Spicy Pumpkin Soup for the Fall Harvest Smackdown
The doctor-in-law invited us to participate in an iron-chef inspired recipe showdown at his place. The cyclist and I were a team. The D-I-L distributed a bag of fresh produce from his garden (think mostly hot peppers and juicy tomatoes). He then revealed the secret ingredient. Fresh pumpkin. I love to bake and I love pumpkin, however, I had never cooked with it. I always use the trusty canned stuff. My eyes have been opened. Have you ever roasted a fresh pumpkin? (Pie or Sugar Pumpkin, not the Jack-o-Lantern variety). Boy does it smell good!
This was the cyclist’s entry in “the soup category”.*
4 Tbsp unsalted butter
2 medium yellow onions, chopped
2 teaspoons minced garlic
1/4 teaspoon crushed red pepper
2 teaspoons curry powder
1/2 teaspoon ground coriander
pinch cayenne pepper
6 cups of chopped roasted or pumpkin (To make pumpkin purée, cut a sugar pumpkin in half, scoop out the seeds and stringy stuff, lie face down on a tin-foil lined baking pan. Bake at 350°F until soft, about 45 min to an hour. Cool, scoop out the flesh. Freeze whatever you don’t use for future use.) or 3 (15 oz) cans 100 percent pumpkin
5 cups of vegetable broth
1 cup milk
coarse salt and freshly ground pepper to taste
Melt butter in a 4-quart saucepan over medium-high heat. Add onions and garlic and cook, stirring often, until softened, about 4 minutes. Add spices and stir for a minute more.
Add pumpkin and 5 cups of broth; blend well. Bring to a boil and reduce heat, simmer for 10 to 15 minutes.

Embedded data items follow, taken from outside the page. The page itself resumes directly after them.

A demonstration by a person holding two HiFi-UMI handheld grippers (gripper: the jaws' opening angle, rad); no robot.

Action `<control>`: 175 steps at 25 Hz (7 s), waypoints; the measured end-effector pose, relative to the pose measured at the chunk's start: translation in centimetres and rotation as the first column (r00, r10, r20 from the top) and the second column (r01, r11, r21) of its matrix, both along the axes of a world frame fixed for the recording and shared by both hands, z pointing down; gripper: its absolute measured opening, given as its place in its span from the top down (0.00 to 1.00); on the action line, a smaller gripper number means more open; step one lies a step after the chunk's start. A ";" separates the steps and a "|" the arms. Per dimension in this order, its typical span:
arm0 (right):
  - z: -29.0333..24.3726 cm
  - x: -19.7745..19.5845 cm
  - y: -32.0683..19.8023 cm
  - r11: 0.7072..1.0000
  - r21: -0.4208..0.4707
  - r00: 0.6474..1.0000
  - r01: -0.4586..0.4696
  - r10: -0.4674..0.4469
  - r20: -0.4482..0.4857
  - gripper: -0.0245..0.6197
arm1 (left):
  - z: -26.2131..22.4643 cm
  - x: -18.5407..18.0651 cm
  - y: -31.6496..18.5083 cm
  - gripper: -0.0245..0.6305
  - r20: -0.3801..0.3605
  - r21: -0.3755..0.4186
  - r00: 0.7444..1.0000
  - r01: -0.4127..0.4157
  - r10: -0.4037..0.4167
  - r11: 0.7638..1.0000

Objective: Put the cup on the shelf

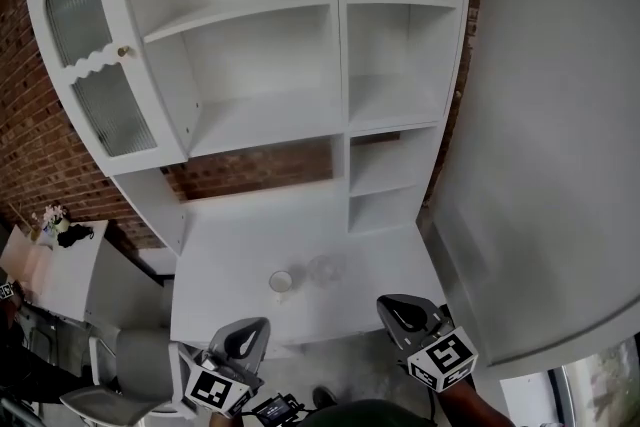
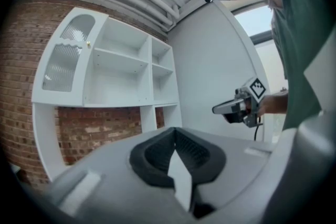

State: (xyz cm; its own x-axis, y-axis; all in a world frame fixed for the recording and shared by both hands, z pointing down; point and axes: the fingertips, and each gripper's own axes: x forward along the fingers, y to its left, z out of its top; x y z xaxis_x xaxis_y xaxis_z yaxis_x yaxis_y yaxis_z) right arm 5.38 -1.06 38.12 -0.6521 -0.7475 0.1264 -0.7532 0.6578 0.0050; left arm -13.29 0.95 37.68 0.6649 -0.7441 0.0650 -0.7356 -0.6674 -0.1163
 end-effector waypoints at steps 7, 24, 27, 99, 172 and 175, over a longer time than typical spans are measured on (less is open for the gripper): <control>0.7 -3.1 -2.4 0.999 -0.007 0.999 -0.031 0.031 -0.015 0.95 | 1.1 -3.0 -3.1 0.96 -0.004 -0.010 0.999 -0.034 0.034 0.999; 5.3 -6.1 -7.0 0.997 -0.062 0.998 -0.044 0.042 -0.042 0.95 | 3.8 -5.7 -6.0 0.96 -0.017 -0.057 1.000 -0.013 0.012 0.998; 6.9 -6.5 -8.4 0.996 -0.082 0.998 -0.020 0.016 -0.055 0.95 | 4.1 -6.1 -6.7 0.96 -0.016 -0.060 1.000 0.022 -0.023 0.998; 41.1 -9.8 -21.2 0.877 -0.468 0.953 -0.112 -0.039 -0.301 0.75 | 24.8 -6.3 -15.1 0.96 0.118 -0.338 0.984 0.165 -0.132 0.927; 18.8 -0.6 -25.1 0.967 -0.163 0.979 -0.194 0.181 -0.091 0.87 | 40.3 -6.3 -20.4 0.58 0.233 -0.385 0.922 0.379 -0.308 0.842; 18.1 -0.3 -25.1 0.968 -0.150 0.978 -0.201 0.189 -0.092 0.87 | 40.4 -6.1 -20.9 0.53 0.232 -0.368 0.923 0.375 -0.307 0.851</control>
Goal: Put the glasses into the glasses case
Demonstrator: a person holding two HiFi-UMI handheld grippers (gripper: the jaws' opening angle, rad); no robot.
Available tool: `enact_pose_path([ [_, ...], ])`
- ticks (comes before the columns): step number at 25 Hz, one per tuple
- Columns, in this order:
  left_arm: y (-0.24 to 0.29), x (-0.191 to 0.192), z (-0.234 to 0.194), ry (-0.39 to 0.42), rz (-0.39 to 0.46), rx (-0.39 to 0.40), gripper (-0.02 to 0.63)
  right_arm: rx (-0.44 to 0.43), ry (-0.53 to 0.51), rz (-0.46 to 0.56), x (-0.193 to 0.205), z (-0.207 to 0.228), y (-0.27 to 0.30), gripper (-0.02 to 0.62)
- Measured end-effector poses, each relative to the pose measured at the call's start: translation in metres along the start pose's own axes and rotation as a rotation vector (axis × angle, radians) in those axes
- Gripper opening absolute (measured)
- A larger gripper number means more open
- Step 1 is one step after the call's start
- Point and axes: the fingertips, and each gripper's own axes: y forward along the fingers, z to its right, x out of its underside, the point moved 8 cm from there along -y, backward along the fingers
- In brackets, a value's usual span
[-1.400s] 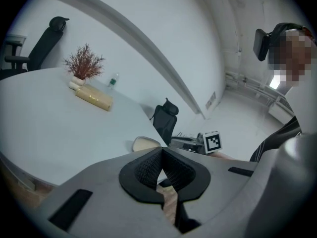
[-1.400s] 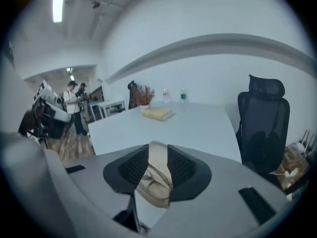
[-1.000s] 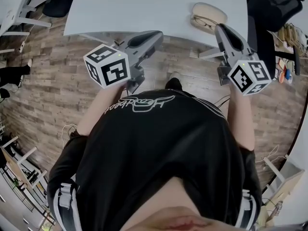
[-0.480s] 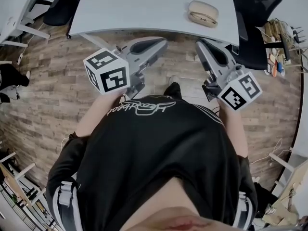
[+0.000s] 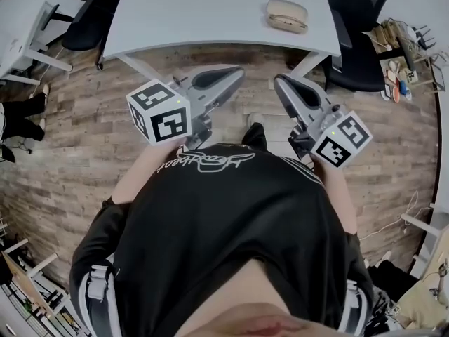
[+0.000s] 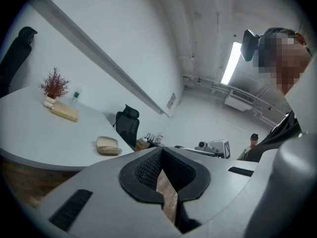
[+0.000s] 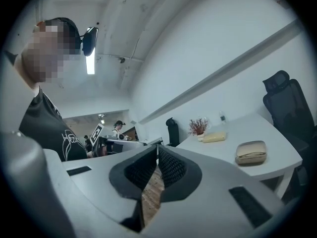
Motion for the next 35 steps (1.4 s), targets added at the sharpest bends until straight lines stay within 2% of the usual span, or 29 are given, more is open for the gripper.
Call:
enact_pose_path([
  [13, 0.014, 0.020, 0.004, -0.027, -0.055, 0.045, 0.006, 0.065, -0.002, -0.042, 0.016, -0.003, -0.015, 0.012],
  [35, 0.035, 0.029, -0.001, -0.048, -0.098, 0.067, 0.006, 0.103, 0.020, -0.055, 0.024, 0.010, -0.027, 0.011],
])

Transfer soup, in batches, to a blender or food processor. Cover tightly and blend until smooth. Return soup to saucepan. Or use an immersion blender in the soup pot.
With the soup on low heat, slowly add milk while stirring to incorporate. Adjust seasonings to taste. Season with salt and pepper to taste.
*Did I mention he won?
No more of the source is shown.